▶ **About this task**:
Wherever a line holds the word "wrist", copy that line from the data.

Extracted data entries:
────────────────
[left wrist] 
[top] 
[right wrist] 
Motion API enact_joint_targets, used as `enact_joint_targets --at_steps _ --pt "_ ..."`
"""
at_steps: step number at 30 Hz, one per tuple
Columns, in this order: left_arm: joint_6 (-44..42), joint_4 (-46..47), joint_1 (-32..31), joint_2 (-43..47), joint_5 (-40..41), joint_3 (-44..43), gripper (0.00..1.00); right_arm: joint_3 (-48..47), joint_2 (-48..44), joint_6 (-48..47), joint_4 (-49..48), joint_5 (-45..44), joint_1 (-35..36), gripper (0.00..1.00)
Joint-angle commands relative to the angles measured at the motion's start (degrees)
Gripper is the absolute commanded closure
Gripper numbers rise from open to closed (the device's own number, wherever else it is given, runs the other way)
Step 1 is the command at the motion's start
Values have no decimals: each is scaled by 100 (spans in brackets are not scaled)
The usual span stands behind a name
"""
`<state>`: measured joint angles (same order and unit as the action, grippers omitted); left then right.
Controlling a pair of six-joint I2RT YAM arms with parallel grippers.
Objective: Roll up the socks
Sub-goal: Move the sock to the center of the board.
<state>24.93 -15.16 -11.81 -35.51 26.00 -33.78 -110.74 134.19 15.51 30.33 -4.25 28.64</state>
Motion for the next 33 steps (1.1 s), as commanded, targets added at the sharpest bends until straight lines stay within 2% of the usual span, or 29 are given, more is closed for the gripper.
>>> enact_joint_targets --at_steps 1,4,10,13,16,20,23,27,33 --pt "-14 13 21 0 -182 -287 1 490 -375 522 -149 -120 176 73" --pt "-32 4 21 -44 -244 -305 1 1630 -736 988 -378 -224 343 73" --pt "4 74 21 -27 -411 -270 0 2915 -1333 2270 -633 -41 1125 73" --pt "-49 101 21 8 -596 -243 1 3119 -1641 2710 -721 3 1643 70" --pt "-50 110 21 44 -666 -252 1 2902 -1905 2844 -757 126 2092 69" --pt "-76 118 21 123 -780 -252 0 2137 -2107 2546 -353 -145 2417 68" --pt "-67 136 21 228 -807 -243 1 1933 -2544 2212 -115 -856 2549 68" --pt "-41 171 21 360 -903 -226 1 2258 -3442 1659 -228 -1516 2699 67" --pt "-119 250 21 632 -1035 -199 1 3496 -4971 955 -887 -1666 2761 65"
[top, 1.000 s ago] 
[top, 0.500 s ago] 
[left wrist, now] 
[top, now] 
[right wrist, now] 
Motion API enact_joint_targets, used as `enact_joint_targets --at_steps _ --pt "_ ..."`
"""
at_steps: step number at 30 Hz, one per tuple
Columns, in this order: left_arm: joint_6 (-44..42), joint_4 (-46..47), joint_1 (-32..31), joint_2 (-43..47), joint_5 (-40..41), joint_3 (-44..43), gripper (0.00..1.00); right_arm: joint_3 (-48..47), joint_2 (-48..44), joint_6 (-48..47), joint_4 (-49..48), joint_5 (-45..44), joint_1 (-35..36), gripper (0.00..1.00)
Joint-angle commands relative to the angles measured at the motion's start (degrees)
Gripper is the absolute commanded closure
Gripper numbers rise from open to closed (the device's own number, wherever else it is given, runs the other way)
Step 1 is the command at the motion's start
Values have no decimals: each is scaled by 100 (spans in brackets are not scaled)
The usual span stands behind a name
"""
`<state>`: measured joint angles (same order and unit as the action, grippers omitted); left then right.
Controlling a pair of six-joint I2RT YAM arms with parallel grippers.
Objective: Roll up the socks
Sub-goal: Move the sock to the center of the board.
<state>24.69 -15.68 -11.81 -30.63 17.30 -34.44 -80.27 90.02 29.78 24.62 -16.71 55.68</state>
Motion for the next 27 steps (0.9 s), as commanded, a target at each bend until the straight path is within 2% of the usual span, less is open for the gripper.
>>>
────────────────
▶ **Written solution**:
[left wrist] 
[right wrist] 
[left wrist, now] 
[right wrist, now] 

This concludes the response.